Yet every argument they make leads to bringing down martial classes and elevating casters. I can't speak to motive, only to what is being demanded. For instance:
Given the classic D&D paradigm, in which abilities that are useable less often are compensated with much greater power, dailies, like vancian spells, are the top tier for sheer power. By arbitrarily - and such double-standards of 'sense' or realism are arbitrary - demanding the martial source be cut off from such power, you are demanding they be inferior. You may not want them to be inferior, but you are demanding it.
So I suppose all of my comments that martial classes should be boosted, and my suggestion of several things that would make the martial daily issue palatable mere sentences after that quote, somehow mean I'm demanding fighters be inferior to wizards...?
I say again, I am perfectly happy to have fighters with abilities on the same power level as wizards' spells, and I want high-level fighters to be Hercules and Cú Chulainn as much as the next guy. I just don't think daily powers are the way to do it. Action points, fate points, healing surges, fatigue-based, per hour, per scene, random recharge, or something else, all of those are power use schedules that are different from the spellcasting schedule and, more importantly, don't feel as artificial as per day. If your justification for martial dailies is "You only get the right opening to use them at such-and-such a time," give them some sort of action/fate/plot/whatever points governing their usage. If the justification is "It's very taxing to use those powers," give them some sort of fatigue or random recharge system (or better yet, build battle fatigue into the base system and hook martial "dailies" into that). If the justification is "They can only use them when it's dramatically appropriate," well, you should probably put the same limitations on casters.

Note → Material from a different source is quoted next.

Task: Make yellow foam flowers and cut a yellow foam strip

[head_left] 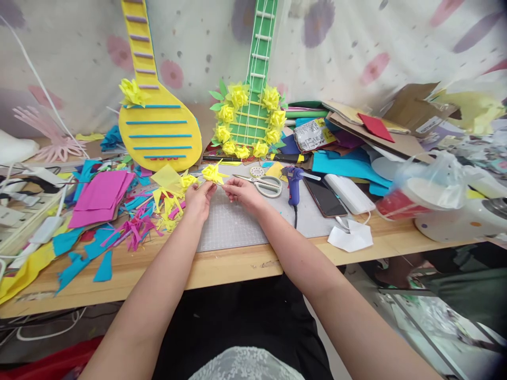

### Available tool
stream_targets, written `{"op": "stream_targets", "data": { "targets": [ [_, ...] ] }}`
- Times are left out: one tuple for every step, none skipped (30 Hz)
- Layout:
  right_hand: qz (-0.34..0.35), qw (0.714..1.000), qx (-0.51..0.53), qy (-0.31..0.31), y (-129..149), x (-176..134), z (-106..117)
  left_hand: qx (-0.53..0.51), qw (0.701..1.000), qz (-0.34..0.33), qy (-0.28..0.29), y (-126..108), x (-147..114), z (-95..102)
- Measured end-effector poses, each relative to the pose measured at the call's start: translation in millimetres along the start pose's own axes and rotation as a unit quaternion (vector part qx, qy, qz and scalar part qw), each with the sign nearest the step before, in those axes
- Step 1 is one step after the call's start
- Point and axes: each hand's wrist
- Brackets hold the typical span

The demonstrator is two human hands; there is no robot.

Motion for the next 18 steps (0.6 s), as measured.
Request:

Look at the 4e psionics system: you have a bunch of encounter powers, and a bunch of power points, and you can upgrade your encounter powers into daily-equivalents using power points, so you aren't locked into the same AEDU structure every other class has. Psion "daily powers" are (in theory, at least) equivalent to other sources' daily powers, but they don't have to use daily powers 1/day each, so they have a more organic/logical feel. Why couldn't martial powers use
that sort of system, where they have the same power as a magical class but a resource system that is different, tactically and flavor-wise, from the magical classes? Why does "I don't like martial dailies, use a different resource system" automatically translate to "I love wizards and hate fighters"?